Where the lines below hold images, skip those and copy every word exactly.

● **Data**
____
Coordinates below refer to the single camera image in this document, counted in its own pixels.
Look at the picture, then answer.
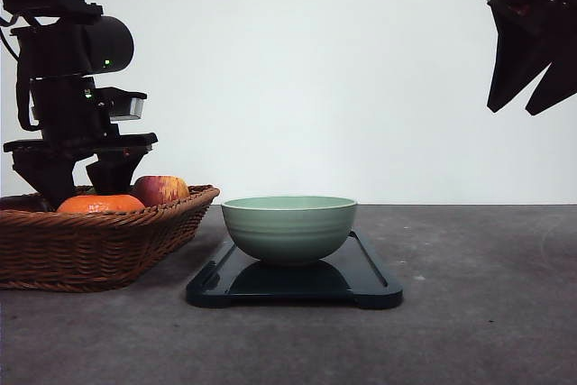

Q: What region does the black, image-left gripper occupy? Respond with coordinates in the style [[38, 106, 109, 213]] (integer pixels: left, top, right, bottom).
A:
[[4, 76, 159, 207]]

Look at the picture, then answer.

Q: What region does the black, image-right gripper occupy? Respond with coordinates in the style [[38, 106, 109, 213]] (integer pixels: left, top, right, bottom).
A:
[[486, 0, 577, 115]]

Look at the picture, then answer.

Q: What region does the green ceramic bowl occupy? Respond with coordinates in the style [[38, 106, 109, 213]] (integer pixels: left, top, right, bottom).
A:
[[221, 196, 357, 266]]

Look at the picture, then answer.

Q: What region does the brown wicker basket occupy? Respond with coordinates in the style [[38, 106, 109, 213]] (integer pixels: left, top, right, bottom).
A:
[[0, 184, 221, 293]]

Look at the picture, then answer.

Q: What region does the orange tangerine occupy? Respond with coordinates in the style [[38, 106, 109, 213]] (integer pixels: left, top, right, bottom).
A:
[[58, 195, 147, 213]]

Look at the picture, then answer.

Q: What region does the dark purple fruit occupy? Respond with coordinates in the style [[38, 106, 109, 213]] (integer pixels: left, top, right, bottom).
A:
[[0, 192, 44, 211]]

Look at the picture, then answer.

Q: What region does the red yellow apple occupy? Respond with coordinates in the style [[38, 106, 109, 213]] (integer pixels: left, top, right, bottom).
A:
[[130, 175, 189, 206]]

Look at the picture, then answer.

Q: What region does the black rectangular tray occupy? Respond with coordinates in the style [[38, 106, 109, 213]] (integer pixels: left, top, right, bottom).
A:
[[187, 231, 404, 308]]

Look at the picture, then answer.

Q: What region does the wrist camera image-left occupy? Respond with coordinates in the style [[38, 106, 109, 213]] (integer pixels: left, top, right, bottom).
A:
[[95, 87, 147, 122]]

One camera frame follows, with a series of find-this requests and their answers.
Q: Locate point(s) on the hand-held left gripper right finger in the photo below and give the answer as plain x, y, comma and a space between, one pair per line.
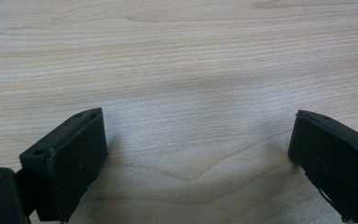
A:
335, 165

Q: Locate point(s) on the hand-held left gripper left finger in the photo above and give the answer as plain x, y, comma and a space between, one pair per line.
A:
71, 165

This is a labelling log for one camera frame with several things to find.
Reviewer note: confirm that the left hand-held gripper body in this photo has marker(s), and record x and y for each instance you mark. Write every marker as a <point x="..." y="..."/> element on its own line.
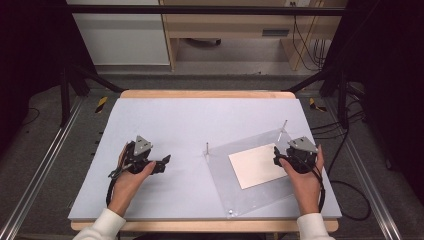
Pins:
<point x="138" y="156"/>

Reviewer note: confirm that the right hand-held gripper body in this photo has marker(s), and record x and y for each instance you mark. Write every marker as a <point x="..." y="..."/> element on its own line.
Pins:
<point x="301" y="155"/>

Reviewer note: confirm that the clear acrylic plate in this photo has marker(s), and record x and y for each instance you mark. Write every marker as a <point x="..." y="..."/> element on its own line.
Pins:
<point x="226" y="180"/>

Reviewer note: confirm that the person's left hand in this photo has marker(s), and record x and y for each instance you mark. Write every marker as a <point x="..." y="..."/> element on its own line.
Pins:
<point x="128" y="186"/>

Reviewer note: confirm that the person's right hand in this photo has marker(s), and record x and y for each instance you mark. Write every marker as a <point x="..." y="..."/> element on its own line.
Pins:
<point x="305" y="190"/>

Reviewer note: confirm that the cream paper card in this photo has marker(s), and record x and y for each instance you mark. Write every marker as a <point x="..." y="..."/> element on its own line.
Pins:
<point x="256" y="166"/>

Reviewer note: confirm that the yellow tool on floor right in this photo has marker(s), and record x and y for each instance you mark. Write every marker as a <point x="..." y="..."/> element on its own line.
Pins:
<point x="316" y="105"/>

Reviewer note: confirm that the yellow tool on floor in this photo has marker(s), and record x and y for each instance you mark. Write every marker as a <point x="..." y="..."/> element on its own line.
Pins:
<point x="316" y="105"/>
<point x="101" y="104"/>

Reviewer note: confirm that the yellow tool on floor left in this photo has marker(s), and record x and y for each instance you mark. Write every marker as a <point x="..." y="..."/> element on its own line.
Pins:
<point x="101" y="104"/>

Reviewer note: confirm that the black metal stand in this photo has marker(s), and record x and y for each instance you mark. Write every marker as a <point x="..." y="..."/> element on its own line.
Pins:
<point x="341" y="100"/>
<point x="65" y="96"/>

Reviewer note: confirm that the black curtain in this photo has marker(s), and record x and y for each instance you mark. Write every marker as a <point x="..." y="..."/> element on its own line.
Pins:
<point x="390" y="83"/>
<point x="30" y="50"/>

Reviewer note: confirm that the white cabinet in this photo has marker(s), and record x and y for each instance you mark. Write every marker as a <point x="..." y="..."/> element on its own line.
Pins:
<point x="123" y="36"/>

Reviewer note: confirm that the wooden desk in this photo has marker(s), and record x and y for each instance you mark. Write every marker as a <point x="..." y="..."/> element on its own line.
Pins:
<point x="233" y="25"/>

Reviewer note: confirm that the aluminium floor rail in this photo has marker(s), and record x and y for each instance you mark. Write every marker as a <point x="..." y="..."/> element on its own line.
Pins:
<point x="366" y="170"/>
<point x="40" y="166"/>

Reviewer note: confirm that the black horizontal frame bar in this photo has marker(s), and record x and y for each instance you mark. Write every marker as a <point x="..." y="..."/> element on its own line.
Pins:
<point x="200" y="10"/>

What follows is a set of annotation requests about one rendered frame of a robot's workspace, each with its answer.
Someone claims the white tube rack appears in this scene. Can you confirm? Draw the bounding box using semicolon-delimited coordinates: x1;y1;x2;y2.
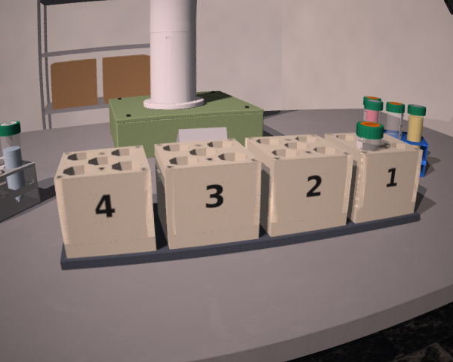
0;156;41;221

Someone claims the blue tube rack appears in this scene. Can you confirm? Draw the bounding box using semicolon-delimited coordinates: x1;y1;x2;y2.
401;131;428;177

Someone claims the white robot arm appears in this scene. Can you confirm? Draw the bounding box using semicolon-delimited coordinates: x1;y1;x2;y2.
143;0;204;110

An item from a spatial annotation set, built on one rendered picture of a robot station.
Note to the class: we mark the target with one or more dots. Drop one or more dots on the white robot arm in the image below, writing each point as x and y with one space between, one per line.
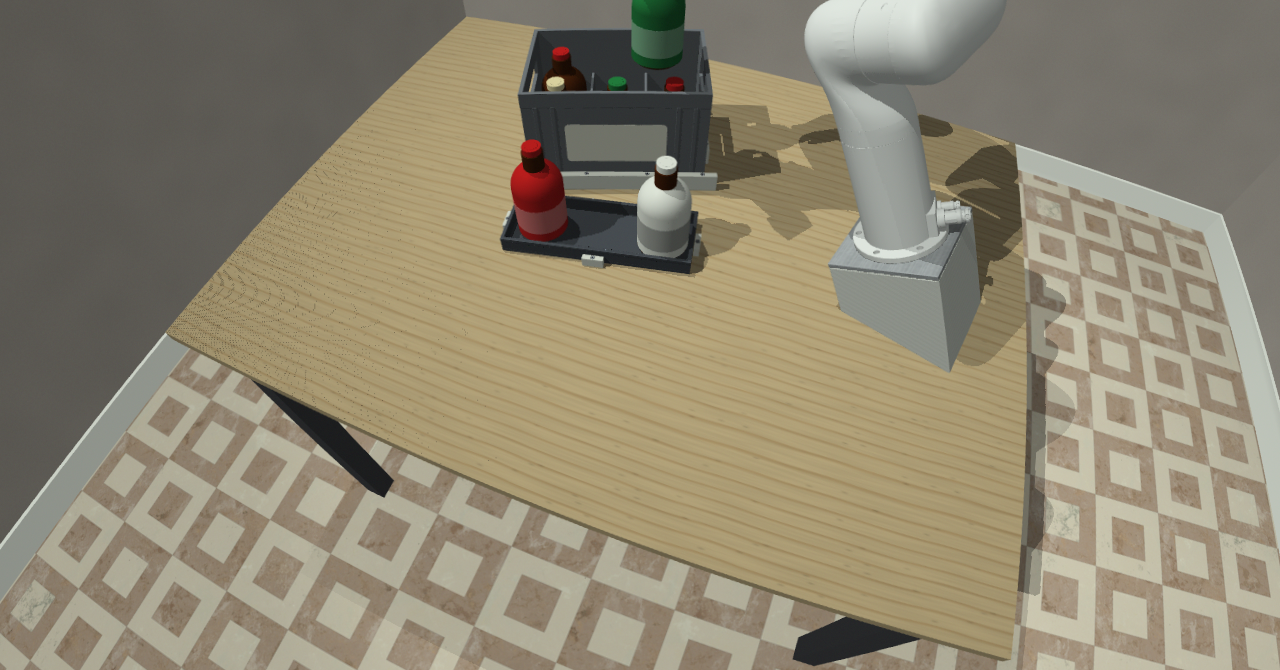
854 47

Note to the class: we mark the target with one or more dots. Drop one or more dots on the red bottle with pale label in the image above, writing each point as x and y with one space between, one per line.
538 194

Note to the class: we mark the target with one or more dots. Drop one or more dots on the white bottle with grey label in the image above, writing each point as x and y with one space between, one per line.
664 205

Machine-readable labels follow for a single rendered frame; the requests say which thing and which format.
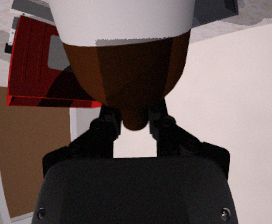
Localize red crate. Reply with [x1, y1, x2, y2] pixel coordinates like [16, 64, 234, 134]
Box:
[7, 15, 102, 108]

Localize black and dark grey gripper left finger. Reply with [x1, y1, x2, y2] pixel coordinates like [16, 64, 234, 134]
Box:
[42, 104, 122, 177]

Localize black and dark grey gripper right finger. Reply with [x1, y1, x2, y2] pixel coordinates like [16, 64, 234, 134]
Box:
[149, 98, 230, 182]

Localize brown glass bottle with white label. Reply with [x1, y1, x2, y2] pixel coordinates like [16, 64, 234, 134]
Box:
____
● **Solved problem**
Coordinates below refer to the single camera image in this document, counted in its own pixels.
Look at the picture, then answer.

Q: What region does the black, image-left gripper occupy? Respond with coordinates in the style [[38, 106, 109, 213]] (integer pixels: left, top, right, bottom).
A:
[[4, 76, 159, 207]]

Look at the picture, then answer.

Q: What region does the black, image-right gripper occupy? Respond with coordinates in the style [[38, 106, 109, 213]] (integer pixels: left, top, right, bottom).
A:
[[486, 0, 577, 115]]

Look at the picture, then answer.

Q: What region does the green ceramic bowl occupy? Respond with coordinates in the style [[38, 106, 109, 213]] (integer pixels: left, top, right, bottom).
A:
[[221, 196, 357, 266]]

Look at the picture, then answer.

Q: What region does the brown wicker basket occupy? Respond with coordinates in the style [[38, 106, 109, 213]] (integer pixels: left, top, right, bottom).
A:
[[0, 184, 221, 293]]

Look at the picture, then answer.

Q: What region does the orange tangerine occupy? Respond with coordinates in the style [[38, 106, 109, 213]] (integer pixels: left, top, right, bottom).
A:
[[58, 195, 147, 213]]

Look at the picture, then answer.

Q: What region does the dark purple fruit occupy? Respond with coordinates in the style [[38, 106, 109, 213]] (integer pixels: left, top, right, bottom).
A:
[[0, 192, 44, 211]]

Look at the picture, then answer.

Q: What region does the red yellow apple occupy? Respond with coordinates in the style [[38, 106, 109, 213]] (integer pixels: left, top, right, bottom).
A:
[[130, 175, 189, 206]]

Look at the picture, then answer.

Q: What region does the black rectangular tray occupy? Respond with coordinates in the style [[38, 106, 109, 213]] (integer pixels: left, top, right, bottom).
A:
[[187, 231, 404, 308]]

Look at the picture, then answer.

Q: What region does the wrist camera image-left occupy? Respond with coordinates in the style [[38, 106, 109, 213]] (integer pixels: left, top, right, bottom).
A:
[[95, 87, 147, 122]]

One camera frame follows, with a series of find-this requests and their answers.
Q: Locate point(s) on the hand-held left gripper right finger in the photo below and give the answer as plain x, y, comma and a space between, one pair per line.
A:
335, 165

Q: Locate point(s) on the hand-held left gripper left finger in the photo above and give the answer as plain x, y, comma and a space between, one pair per line.
A:
71, 165

This is a labelling log for one camera frame with several things to find.
Reviewer note: confirm that the left hand-held gripper body in this photo has marker(s), and record x and y for each instance you mark. Write every marker as a <point x="..." y="..."/> element on its own line.
Pins:
<point x="138" y="156"/>

Reviewer note: confirm that the right hand-held gripper body in this photo has marker(s), and record x and y for each instance you mark. Write every marker as a <point x="..." y="..."/> element on its own line.
Pins:
<point x="301" y="155"/>

Reviewer note: confirm that the clear acrylic plate in this photo has marker(s), and record x and y for each instance you mark. Write every marker as a <point x="..." y="..."/> element on its own line.
Pins:
<point x="226" y="180"/>

Reviewer note: confirm that the person's left hand in this photo has marker(s), and record x and y for each instance you mark. Write every marker as a <point x="..." y="..."/> element on its own line.
Pins:
<point x="128" y="186"/>

Reviewer note: confirm that the person's right hand in this photo has marker(s), and record x and y for each instance you mark. Write every marker as a <point x="..." y="..."/> element on its own line.
Pins:
<point x="305" y="190"/>

Reviewer note: confirm that the cream paper card in this photo has marker(s), and record x and y for each instance you mark. Write every marker as a <point x="..." y="..."/> element on its own line.
Pins:
<point x="256" y="166"/>

Reviewer note: confirm that the yellow tool on floor right in this photo has marker(s), and record x and y for each instance you mark. Write every marker as a <point x="..." y="..."/> element on its own line.
Pins:
<point x="316" y="105"/>

Reviewer note: confirm that the yellow tool on floor in this photo has marker(s), and record x and y for each instance you mark. Write every marker as a <point x="..." y="..."/> element on its own line.
Pins:
<point x="316" y="105"/>
<point x="101" y="104"/>

Reviewer note: confirm that the yellow tool on floor left in this photo has marker(s), and record x and y for each instance you mark. Write every marker as a <point x="..." y="..."/> element on its own line.
Pins:
<point x="101" y="104"/>

Reviewer note: confirm that the black metal stand in this photo has marker(s), and record x and y for each instance you mark. Write every marker as a <point x="..." y="..."/> element on its own line.
Pins:
<point x="341" y="100"/>
<point x="65" y="96"/>

Reviewer note: confirm that the black curtain in this photo has marker(s), and record x and y for each instance you mark. Write every marker as a <point x="..." y="..."/> element on its own line.
Pins:
<point x="390" y="83"/>
<point x="30" y="50"/>

Reviewer note: confirm that the white cabinet in this photo has marker(s), and record x and y for each instance you mark. Write every marker as a <point x="..." y="..."/> element on its own line.
Pins:
<point x="123" y="36"/>

Reviewer note: confirm that the wooden desk in this photo has marker(s), and record x and y for each instance you mark. Write every marker as a <point x="..." y="..."/> element on its own line.
Pins:
<point x="233" y="25"/>

Reviewer note: confirm that the aluminium floor rail in this photo has marker(s), and record x and y for each instance you mark. Write every marker as a <point x="..." y="..."/> element on its own line.
Pins:
<point x="366" y="170"/>
<point x="40" y="166"/>

Reviewer note: confirm that the black horizontal frame bar in this photo has marker(s), and record x and y for each instance you mark. Write every marker as a <point x="..." y="..."/> element on its own line.
Pins:
<point x="200" y="10"/>

What follows is a set of annotation requests about one rendered frame of a robot's workspace, each with its answer.
Someone claims the white tube rack appears in this scene. Can you confirm? Draw the bounding box using semicolon-delimited coordinates: x1;y1;x2;y2.
0;156;41;221

Someone claims the blue tube rack appears in this scene. Can you confirm? Draw the bounding box using semicolon-delimited coordinates: x1;y1;x2;y2.
401;131;428;177

Someone claims the white robot arm appears in this scene. Can you confirm? Draw the bounding box using semicolon-delimited coordinates: x1;y1;x2;y2.
143;0;204;110

An item from a spatial annotation set, built on one rendered picture of a robot station.
Note to the class: we mark the target with one or more dots. Drop one or more dots on the white robot arm in the image below, writing each point as x and y with one space between, one per line.
854 47

Note to the class: we mark the target with one or more dots. Drop one or more dots on the red bottle with pale label in the image above, writing each point as x and y with one space between, one per line.
538 194

Note to the class: we mark the target with one or more dots. Drop one or more dots on the white bottle with grey label in the image above, writing each point as x and y with one space between, one per line.
664 205

Machine-readable labels follow for a single rendered frame; the requests say which thing and which format.
Localize red crate. Reply with [x1, y1, x2, y2] pixel coordinates like [16, 64, 234, 134]
Box:
[7, 15, 102, 108]

Localize black and dark grey gripper left finger. Reply with [x1, y1, x2, y2] pixel coordinates like [16, 64, 234, 134]
Box:
[42, 104, 122, 177]

Localize black and dark grey gripper right finger. Reply with [x1, y1, x2, y2] pixel coordinates like [16, 64, 234, 134]
Box:
[149, 98, 230, 182]

Localize brown glass bottle with white label. Reply with [x1, y1, x2, y2] pixel coordinates like [16, 64, 234, 134]
Box:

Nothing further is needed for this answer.